Background: Characterizing microbial communities via next-generation sequencing is subject to a number of pitfalls involving sample processing. The observed community composition can be a severe distortion of the quantities of bacteria actually present in the microbiome, hampering analysis and threatening the validity of conclusions from metagenomic studies. We introduce an experimental protocol using mock communities for quantifying and characterizing bias introduced in the sample processing pipeline. We used 80 bacterial mock communities comprised of prescribed proportions of cells from seven vaginally-relevant bacterial strains to assess the bias introduced in the sample processing pipeline. We created two additional sets of 80 mock communities by mixing prescribed quantities of DNA and PCR product to quantify the relative contribution to bias of (1) DNA extraction, (2) PCR amplification, and (3) sequencing and taxonomic classification for particular choices of protocols for each step. We developed models to predict the "true" composition of environmental samples based on the observed proportions, and applied them to a set of clinical vaginal samples from a single subject during four visits.

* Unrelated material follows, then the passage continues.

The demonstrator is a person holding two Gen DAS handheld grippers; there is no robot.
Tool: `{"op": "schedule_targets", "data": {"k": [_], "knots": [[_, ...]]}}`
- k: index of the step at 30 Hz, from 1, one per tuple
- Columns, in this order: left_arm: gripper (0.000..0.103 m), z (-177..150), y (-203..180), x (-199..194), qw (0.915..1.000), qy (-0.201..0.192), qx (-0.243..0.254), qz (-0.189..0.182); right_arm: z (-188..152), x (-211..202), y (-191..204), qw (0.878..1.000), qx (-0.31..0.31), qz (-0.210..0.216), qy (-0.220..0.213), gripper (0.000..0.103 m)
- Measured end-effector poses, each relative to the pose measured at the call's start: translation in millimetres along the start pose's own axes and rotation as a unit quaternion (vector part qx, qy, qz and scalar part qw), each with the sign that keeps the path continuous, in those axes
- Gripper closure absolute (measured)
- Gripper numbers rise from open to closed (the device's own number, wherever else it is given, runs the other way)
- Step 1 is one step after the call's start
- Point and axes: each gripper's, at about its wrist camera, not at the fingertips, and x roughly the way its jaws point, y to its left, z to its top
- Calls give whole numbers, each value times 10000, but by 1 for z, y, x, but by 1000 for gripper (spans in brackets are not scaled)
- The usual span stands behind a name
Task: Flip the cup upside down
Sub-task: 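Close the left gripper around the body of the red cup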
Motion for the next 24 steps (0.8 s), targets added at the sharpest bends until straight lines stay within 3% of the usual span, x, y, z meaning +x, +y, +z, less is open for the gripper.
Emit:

Results: We observed that using different DNA extraction kits can produce dramatically different results but bias is introduced regardless of the choice of kit. We observed error rates from bias of over 85% in some samples, while technical variation was very low at less than 5% for most bacteria. The effects of DNA extraction and PCR amplification for our protocols were much larger than those due to sequencing and classification. The processing steps affected different bacteria in different ways, resulting in amplified and suppressed observed proportions of a community. When predictive models were applied to clinical samples from a subject, the predicted microbiome profiles were better reflections of the physiology and diagnosis of the subject at the visits than the observed community compositions.
Conclusions: Bias in 16S studies due to DNA extraction and PCR amplification will continue to require attention despite further advances in sequencing technology. Analysis of mock communities can help assess bias and facilitate the interpretation of results from environmental samples.